→ **What the exercise asks**:
Would you give the data below back exactly as it reads?

→ **Supplied records**:
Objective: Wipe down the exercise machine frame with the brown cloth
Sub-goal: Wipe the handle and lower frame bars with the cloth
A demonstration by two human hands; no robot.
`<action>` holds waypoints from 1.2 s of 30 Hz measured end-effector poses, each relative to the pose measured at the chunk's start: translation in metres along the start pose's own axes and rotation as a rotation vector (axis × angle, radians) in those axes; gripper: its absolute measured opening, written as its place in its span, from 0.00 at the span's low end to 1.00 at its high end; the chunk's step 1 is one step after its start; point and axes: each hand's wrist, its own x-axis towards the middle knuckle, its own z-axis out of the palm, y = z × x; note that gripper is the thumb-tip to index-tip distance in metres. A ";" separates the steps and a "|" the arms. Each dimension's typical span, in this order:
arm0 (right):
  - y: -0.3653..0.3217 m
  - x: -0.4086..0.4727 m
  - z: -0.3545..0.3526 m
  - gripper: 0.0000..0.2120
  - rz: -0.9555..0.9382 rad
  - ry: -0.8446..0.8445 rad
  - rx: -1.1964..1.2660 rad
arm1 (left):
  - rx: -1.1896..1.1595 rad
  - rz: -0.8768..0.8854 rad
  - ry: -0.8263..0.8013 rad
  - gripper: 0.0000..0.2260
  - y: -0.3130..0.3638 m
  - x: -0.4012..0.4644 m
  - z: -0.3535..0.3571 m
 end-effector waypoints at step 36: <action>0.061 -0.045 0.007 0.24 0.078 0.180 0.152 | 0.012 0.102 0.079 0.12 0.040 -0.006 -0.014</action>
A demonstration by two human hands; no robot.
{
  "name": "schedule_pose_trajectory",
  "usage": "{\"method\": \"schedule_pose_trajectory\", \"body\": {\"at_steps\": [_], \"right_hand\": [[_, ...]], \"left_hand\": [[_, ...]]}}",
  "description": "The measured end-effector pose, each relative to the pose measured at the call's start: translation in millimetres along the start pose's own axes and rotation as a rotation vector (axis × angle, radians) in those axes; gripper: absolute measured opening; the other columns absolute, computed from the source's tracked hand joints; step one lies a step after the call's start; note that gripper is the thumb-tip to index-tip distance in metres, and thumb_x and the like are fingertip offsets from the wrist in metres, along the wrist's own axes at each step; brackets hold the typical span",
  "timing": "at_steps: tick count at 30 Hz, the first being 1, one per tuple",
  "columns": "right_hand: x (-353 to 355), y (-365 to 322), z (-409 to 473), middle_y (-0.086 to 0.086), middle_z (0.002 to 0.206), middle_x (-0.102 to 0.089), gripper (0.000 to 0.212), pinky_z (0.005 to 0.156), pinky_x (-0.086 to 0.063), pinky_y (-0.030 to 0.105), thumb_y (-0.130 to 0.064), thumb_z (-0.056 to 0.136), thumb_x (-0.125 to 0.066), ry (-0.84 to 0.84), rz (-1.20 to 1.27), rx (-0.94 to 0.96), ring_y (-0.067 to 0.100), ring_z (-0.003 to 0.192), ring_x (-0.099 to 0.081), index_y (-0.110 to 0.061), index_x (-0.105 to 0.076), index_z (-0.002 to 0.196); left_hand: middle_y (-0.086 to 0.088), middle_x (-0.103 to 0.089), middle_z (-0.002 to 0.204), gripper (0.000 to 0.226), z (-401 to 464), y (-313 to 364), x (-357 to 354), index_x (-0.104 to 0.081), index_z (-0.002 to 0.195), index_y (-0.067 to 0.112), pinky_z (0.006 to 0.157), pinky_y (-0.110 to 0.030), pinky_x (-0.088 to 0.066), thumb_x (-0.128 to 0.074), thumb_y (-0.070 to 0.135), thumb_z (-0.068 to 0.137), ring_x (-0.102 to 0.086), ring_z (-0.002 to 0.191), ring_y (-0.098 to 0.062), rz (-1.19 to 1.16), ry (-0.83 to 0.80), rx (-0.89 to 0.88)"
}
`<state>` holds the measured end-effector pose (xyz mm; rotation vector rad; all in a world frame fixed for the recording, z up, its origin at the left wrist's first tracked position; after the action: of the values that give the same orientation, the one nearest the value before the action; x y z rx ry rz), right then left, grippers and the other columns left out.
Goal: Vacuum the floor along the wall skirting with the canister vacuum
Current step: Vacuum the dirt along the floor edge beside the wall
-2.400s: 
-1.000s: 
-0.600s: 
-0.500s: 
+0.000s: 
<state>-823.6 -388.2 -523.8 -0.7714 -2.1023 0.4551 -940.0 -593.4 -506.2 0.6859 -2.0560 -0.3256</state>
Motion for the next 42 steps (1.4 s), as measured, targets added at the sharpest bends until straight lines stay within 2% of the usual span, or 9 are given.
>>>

→ **Answer**:
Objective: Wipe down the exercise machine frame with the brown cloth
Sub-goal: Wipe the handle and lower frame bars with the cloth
A demonstration by two human hands; no robot.
`<action>` holds waypoints from 1.2 s of 30 Hz measured end-effector poses, each relative to the pose measured at the chunk's start: translation in metres along the start pose's own axes and rotation as a rotation vector (axis × angle, radians) in those axes; gripper: its absolute measured opening, written as its place in its span, from 0.00 at the span's low end to 1.00 at its high end; the chunk's step 1 is one step after its start; point and axes: each hand's wrist, its own x-axis towards the middle knuckle, its own z-axis out of the palm, y = z × x; note that gripper is the thumb-tip to index-tip distance in metres. A ";" separates the steps and a "|" the arms. Each dimension's typical span, in this order:
arm0 (right):
  - y: -0.3653..0.3217 m
  - x: -0.4086..0.4727 m
  - z: -0.3545..0.3526 m
  - gripper: 0.0000..0.2120
  - rz: -0.9555..0.9382 rad
  - ry: -0.8446..0.8445 rad
  - rx: -1.1964..1.2660 rad
arm1 (left):
  - rx: -1.1896..1.1595 rad
  - rz: -0.8768..0.8854 rad
  - ry: -0.8263..0.8013 rad
  - gripper: 0.0000..0.2260
  - y: -0.3130..0.3638 m
  - x: -0.4012..0.4644 m
  - z: -0.3535..0.3571 m
 end-effector waypoints at step 36: <action>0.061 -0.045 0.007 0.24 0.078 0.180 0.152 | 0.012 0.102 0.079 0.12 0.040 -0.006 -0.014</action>
A demonstration by two human hands; no robot.
{
  "name": "schedule_pose_trajectory",
  "usage": "{\"method\": \"schedule_pose_trajectory\", \"body\": {\"at_steps\": [_], \"right_hand\": [[_, ...]], \"left_hand\": [[_, ...]]}}",
  "description": "The measured end-effector pose, each relative to the pose measured at the call's start: translation in millimetres along the start pose's own axes and rotation as a rotation vector (axis × angle, radians) in those axes; gripper: absolute measured opening; the other columns absolute, computed from the source's tracked hand joints; step one lies a step after the call's start; note that gripper is the thumb-tip to index-tip distance in metres, and thumb_x and the like are fingertip offsets from the wrist in metres, along the wrist's own axes at each step; brackets hold the typical span",
  "timing": "at_steps: tick count at 30 Hz, the first being 1, one per tuple",
  "columns": "right_hand: x (-353 to 355), y (-365 to 322), z (-409 to 473), middle_y (-0.086 to 0.086), middle_z (0.002 to 0.206), middle_x (-0.102 to 0.089), gripper (0.000 to 0.212), pinky_z (0.005 to 0.156), pinky_x (-0.086 to 0.063), pinky_y (-0.030 to 0.105), thumb_y (-0.130 to 0.064), thumb_z (-0.056 to 0.136), thumb_x (-0.125 to 0.066), ry (-0.84 to 0.84), rz (-1.20 to 1.27), rx (-0.94 to 0.96), ring_y (-0.067 to 0.100), ring_z (-0.003 to 0.192), ring_x (-0.099 to 0.081), index_y (-0.110 to 0.061), index_x (-0.105 to 0.076), index_z (-0.002 to 0.196); left_hand: middle_y (-0.086 to 0.088), middle_x (-0.103 to 0.089), middle_z (-0.002 to 0.204), gripper (0.000 to 0.226), z (-401 to 464), y (-313 to 364), x (-357 to 354), index_x (-0.104 to 0.081), index_z (-0.002 to 0.195), index_y (-0.067 to 0.112), pinky_z (0.006 to 0.157), pinky_y (-0.110 to 0.030), pinky_x (-0.088 to 0.066), thumb_x (-0.128 to 0.074), thumb_y (-0.070 to 0.135), thumb_z (-0.068 to 0.137), ring_x (-0.102 to 0.086), ring_z (-0.002 to 0.191), ring_y (-0.098 to 0.062), rz (-1.19 to 1.16), ry (-0.83 to 0.80), rx (-0.89 to 0.88)"
}
`<state>` holds the measured end-effector pose (xyz mm; rotation vector rad; all in a world frame fixed for the recording, z up, its origin at the left wrist's first tracked position; after the action: of the values that give the same orientation, the one nearest the value before the action; x y z rx ry rz), right then left, grippers and the other columns left out.
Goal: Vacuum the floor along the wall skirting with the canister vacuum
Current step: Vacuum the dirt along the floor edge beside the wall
-2.400s: 
-1.000s: 
-0.600s: 
-0.500s: 
+0.000s: 
<state>-823.6 -388.2 -523.8 -0.7714 -2.1023 0.4551 -940.0 -593.4 -506.2 0.6859 -2.0560 -0.3256</state>
Motion for the next 42 steps (1.4 s), as measured, targets added at the sharpest bends until straight lines stay within 2% of the usual span, or 9 are given.
>>>

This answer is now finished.